Intervention de Anne-Yvonne Le Dain

Séance en hémicycle du 16 mars 2015 à 21h45
Biodiversité — Après l'article 4

Photo issue du site de l'Assemblée nationale ou de WikipediaAnne-Yvonne Le Dain :

Madame la ministre, madame la rapporteure, c’est une question essentielle qui est soulevée ici. S’agissant des nouvelles technologies permises par la génomique, on se trouve face à deux modèles. La tradition française s’articule en particulier autour des semences, notamment des semences phanérogames et, plus généralement, celles appartenant aux grandes espèces actuelles. On part là d’un objet entier – la semence –, donc de l’ensemble du patrimoine génétique. À côté de cela, il y a tout ce que l’on fait au moyen d’éléments plus simples, de nature microbiologique, tels les levures, qui conduisent à des procédés de génie génétique extrêmement sophistiqués. On ne peut pas introduire dans le même texte des dispositions qui concerneraient ces deux modèles. En effet, entre les levures et le blé, il y a un océan biologique. Toutefois, je remercie Mme la rapporteure d’avoir introduit ce débat ; au moins, il est sur la table.

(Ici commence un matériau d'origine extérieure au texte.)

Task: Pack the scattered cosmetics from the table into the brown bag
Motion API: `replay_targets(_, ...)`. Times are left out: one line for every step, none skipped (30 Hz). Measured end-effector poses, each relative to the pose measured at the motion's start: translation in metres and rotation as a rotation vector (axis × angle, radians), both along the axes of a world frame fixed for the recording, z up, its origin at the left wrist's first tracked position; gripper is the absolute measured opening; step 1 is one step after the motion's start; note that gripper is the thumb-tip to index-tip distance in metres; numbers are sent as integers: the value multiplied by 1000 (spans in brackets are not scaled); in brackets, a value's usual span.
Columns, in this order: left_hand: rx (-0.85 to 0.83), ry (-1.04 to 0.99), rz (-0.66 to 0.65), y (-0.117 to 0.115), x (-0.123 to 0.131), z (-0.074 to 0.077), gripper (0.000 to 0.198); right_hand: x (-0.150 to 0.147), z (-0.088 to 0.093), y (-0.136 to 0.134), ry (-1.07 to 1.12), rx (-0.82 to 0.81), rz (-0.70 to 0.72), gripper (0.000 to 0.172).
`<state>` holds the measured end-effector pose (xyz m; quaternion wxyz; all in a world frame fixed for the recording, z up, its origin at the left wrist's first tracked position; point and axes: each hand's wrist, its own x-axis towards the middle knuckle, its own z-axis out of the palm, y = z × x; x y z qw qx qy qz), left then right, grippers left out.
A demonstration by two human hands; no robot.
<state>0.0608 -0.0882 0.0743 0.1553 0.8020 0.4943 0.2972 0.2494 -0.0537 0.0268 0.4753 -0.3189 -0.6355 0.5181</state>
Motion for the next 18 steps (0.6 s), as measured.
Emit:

En France, il existe, s’agissant des grandes espèces, ce que l’on appelle le « catalogue », qui certifie les semences proposées à la vente, de manière à garantir à l’agriculteur qui va les acheter – et qui peut, pour partie, les reproduire sur son champ – qu’il s’agit de quelque chose de solide, de certifié, de sécurisé, dont on sait ce qu’il produira. En ce qui concerne le brevet, il y a une tendance actuelle, au niveau européen, menée par l’Office européen des brevets, à breveter les gènes natifs pour toutes les catégories de vivant. Cela pose un problème car cela ouvre les portes, sur le plan économique, à des systèmes multinationaux, voire planétaires, alors que la tradition française et européenne consiste à adapter les semences et tout le matériel biologique – qui débouchera, in fine, sur les produits de notre alimentation – à des situations particulières en termes de sols, de climats, de traditions et de goûts alimentaires. C’est vrai aussi pour l’ensemble du monde.

Il s’agit d’un sujet délicat – on y reviendra à propos des articles 9 et 18. La question posée est tout à fait pertinente, car elle nous interroge sur la situation de la France en Europe, et sur celle de l’Europe dans le monde. Devons-nous abolir nos traditions ? En matière de brevets, de gènes et de séquences, devons-nous basculer d’un modèle à l’autre et passer d’un système collectif, partenarial, de propriété du vivant, à un système individuel ? L’objet entier, la séquence génétique : voilà un sujet de société.